While many Venetians mourn the loss of the businesses along Abbot Kinney that made up the old guard of Venice, like Bountiful and Hal’s, and as these old favorites close their doors to make way for a slew of high-end chain stores, one woman, Australian actress Peta Wilson, is holding her own on the street as an individual business owner.
Wilson is an artist first and her brand Wylie Wilson gives hope that the real Venice is still very much alive on Abbot Kinney.
Wilson, who played the lead in the 90’s TV series La Femme Nikita turned to lingerie as a way of mending a broken heart.
“I knew I had to get back out there but I couldn’t find any lingerie that I felt sexy in, I don’t fit the standard cookie-cutter sizes, so I made my own,” Wilson said.
One day a woman came into the Wylie Wilson store with a friend. Wilson noticed that unlike her friend, the woman was not trying on bras.
“It turned out she’d recently fought breast cancer and had undergone a mastectomy,” Wilson said. “She’d really lost a lot of confidence.”

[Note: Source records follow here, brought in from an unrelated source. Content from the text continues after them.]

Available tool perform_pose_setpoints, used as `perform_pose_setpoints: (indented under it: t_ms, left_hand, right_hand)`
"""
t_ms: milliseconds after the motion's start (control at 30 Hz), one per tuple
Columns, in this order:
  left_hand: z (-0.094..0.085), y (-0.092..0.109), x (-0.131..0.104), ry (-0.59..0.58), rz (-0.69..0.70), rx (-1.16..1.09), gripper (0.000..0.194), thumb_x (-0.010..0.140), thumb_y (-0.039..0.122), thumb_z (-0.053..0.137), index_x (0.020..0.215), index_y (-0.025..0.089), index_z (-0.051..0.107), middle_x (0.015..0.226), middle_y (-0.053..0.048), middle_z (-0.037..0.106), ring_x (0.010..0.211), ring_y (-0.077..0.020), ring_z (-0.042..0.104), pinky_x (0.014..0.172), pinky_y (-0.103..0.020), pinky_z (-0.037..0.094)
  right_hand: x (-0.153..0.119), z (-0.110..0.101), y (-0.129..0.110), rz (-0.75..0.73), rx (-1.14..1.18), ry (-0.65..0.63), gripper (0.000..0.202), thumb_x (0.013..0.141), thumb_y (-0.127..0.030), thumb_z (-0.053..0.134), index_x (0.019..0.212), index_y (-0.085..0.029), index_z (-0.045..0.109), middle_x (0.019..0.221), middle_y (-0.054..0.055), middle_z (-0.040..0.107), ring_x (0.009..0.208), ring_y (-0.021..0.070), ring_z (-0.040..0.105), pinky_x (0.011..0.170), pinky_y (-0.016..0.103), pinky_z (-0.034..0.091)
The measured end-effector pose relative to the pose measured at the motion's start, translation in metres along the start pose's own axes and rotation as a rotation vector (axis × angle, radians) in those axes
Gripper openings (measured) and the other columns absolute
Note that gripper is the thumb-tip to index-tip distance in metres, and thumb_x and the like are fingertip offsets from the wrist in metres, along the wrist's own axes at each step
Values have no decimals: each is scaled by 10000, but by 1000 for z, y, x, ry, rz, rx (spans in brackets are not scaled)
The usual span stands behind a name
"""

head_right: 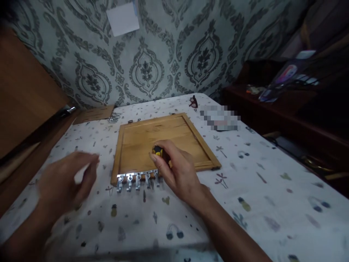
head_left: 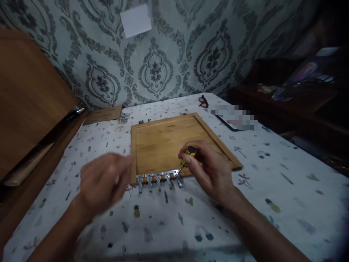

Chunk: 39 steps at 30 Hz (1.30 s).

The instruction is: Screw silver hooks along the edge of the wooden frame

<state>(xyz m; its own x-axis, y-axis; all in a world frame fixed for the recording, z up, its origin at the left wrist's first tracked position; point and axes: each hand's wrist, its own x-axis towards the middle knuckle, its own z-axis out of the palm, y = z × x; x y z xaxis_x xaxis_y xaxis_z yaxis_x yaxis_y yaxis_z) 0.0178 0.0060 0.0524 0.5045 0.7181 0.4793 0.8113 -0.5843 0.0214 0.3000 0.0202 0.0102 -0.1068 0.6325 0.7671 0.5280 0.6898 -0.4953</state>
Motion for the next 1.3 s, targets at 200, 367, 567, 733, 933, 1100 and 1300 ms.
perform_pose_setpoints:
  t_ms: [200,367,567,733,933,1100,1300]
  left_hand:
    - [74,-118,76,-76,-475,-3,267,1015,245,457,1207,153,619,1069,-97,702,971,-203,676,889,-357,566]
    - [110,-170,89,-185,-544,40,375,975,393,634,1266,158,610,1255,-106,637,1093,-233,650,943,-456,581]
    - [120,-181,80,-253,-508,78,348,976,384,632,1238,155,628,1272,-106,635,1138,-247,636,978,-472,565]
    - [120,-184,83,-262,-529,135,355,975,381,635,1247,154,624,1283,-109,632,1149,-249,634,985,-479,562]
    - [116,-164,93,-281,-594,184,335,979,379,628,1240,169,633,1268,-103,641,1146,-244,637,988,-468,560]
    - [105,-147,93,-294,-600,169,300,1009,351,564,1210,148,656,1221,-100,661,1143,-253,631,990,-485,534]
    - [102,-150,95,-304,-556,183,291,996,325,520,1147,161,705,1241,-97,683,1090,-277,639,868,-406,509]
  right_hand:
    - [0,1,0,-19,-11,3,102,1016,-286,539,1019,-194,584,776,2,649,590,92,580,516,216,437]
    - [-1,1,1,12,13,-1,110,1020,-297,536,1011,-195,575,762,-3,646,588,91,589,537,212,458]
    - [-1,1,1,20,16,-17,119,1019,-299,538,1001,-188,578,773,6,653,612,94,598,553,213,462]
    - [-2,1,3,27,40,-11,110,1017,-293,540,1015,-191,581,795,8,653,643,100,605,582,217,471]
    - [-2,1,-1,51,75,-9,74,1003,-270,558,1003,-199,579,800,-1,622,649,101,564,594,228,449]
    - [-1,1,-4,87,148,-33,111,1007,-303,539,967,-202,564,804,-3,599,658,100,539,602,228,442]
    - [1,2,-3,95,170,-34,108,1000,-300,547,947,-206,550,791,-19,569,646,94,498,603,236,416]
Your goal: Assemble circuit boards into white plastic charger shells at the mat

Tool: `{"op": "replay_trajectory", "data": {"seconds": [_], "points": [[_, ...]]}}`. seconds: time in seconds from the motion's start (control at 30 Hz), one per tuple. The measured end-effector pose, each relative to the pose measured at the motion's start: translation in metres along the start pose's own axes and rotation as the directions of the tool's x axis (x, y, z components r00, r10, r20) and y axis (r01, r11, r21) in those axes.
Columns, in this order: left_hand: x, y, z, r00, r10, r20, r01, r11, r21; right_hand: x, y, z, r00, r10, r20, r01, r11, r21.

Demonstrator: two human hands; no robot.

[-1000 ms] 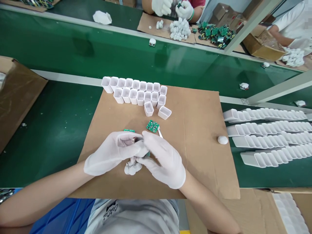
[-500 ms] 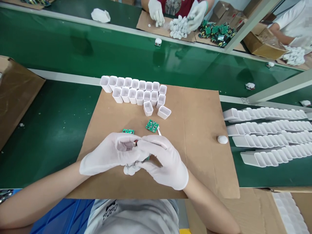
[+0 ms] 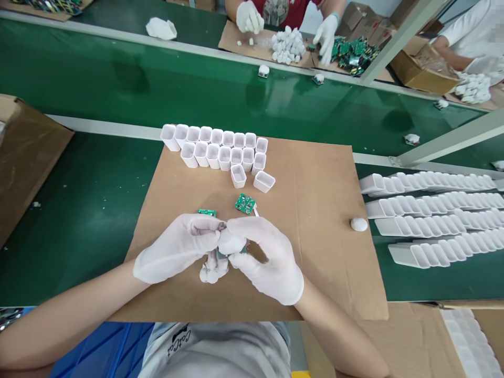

Wilson offered to make a custom bra.
“The day she came back to try on her bra, the look on her face when she realized how beautiful she was regardless, and more so because of what she’d been through, that was when it clicked,” she said. “That’s when I knew for sure that I was on the right track.”
Wilson ended up giving the woman the bra as a gift.
Being able to give is something that has always motivated Wilson. Today, Wylie Wilson donates 40 percent of profits to the Pegasus Liberty Foundation. The Foundation supports local and international organizations working on the front line around the world to free and rehabilitate slaves.
To date, Wylie Wilson has helped free 1,002 people from slavery.
“Today there are 43 million slaves all over the world and it only takes $525 to save a life, to remove someone from slavery in a mine in India, and to give them an education, that’s what makes me get out of bed at five o’clock in the morning and scrub the floors and get the store ready for the day,” she said.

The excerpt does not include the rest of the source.